The agent runs on a different machine. It reaches the model endpoint across my home network through an SSH tunnel, so the inference server is never exposed past the machines that actually need it. That separation is on purpose. The inference box stays a dumb, dedicated appliance, while the agent, the editor, and the actual code live somewhere else. Headless Chrome runs next to the agent.

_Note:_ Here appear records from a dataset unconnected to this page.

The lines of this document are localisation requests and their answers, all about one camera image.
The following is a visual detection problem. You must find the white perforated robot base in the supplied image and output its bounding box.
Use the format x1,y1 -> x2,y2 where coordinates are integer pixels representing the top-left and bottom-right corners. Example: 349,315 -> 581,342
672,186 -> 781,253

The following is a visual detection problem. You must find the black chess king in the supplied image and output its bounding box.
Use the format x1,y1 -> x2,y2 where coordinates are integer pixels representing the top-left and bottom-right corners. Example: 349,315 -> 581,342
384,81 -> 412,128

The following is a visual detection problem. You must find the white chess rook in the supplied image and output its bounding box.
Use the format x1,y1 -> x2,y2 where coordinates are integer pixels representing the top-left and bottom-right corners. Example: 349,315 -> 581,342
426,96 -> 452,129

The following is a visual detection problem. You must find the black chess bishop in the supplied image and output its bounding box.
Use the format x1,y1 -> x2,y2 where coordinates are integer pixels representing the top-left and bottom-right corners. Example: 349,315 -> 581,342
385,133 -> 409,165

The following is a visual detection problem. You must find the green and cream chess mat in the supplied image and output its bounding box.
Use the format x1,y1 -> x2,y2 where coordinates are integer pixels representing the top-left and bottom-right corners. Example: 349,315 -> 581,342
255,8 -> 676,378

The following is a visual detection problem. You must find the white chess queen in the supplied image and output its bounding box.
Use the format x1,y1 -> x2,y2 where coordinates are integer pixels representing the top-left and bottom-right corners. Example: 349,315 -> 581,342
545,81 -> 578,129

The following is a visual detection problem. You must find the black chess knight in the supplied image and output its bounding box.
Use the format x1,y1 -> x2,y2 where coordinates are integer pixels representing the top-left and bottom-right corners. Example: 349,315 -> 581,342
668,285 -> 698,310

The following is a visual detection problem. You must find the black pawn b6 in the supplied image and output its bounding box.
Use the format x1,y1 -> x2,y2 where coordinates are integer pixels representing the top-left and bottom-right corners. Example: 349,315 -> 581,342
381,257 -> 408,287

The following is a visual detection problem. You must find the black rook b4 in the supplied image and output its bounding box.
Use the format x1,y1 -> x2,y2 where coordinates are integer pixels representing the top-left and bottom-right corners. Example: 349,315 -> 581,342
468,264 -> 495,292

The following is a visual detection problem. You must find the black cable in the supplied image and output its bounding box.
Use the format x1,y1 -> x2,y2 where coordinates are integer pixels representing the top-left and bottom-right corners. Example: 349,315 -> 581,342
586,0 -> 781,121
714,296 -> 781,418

If you are doing this on a single machine, collapse all of it onto that one box. The split is a convenience for me, not a requirement of the design.

Standing it up

You need four things, none exotic:

• A local inference server that speaks the standard chat API, like LM Studio or Ollama. Anything works as long as your code can POST a prompt and get a completion.
• A capable coder model. Pick the strongest one that fits your hardware with room to spare for the vision model. Benchmark it on your own tasks before you commit (here is how I ran mine), and run that benchmark with a generous token limit and a generous timeout, or you will measure the harness instead of the model.
• A small vision model for the describer. It needs to read a screenshot and report what is on it. It does not need to be smart enough to judge, because it never will.
• Headless Chrome for the screenshots, driven by a small Puppeteer script that captures a desktop and a mobile viewport and collects the console. Use a fixed viewport, not full-page capture, or horizontal overflow quietly stops looking like overflow.

The loop itself is short, and it is the same shape Anthropic documents in their Agent SDK. Classify the task. If it touches UI, write a design spec first. Hand the coder a complete, self-contained brief and let it work. Review the diff and run the tests. For UI work, screenshot the result, have the describer report it, and judge that report against the spec. On failure, hand a fresh coder the specific fixes and go again, a few rounds at most. Nothing commits until you say so.

The honest limits

This is not a fire-and-forget overnight robot yet, at least not in my setup. It runs attended, with me at the keyboard kicking off tasks and reading results. The local models are weaker than the frontier, so the wins come from scoping each job tightly, not from raw intelligence. And the visual judgment is only as good as your spec: the describer reports the facts faithfully, but if your spec does not say "four columns, visible on mobile," nothing fails the two-column phone render.

What you get in return is a coding agent that costs nothing per run, keeps your code on your own disk, and does the well-specified middle of the work reliably while you handle the open-ended ends. For a lot of real work, that is the trade worth making.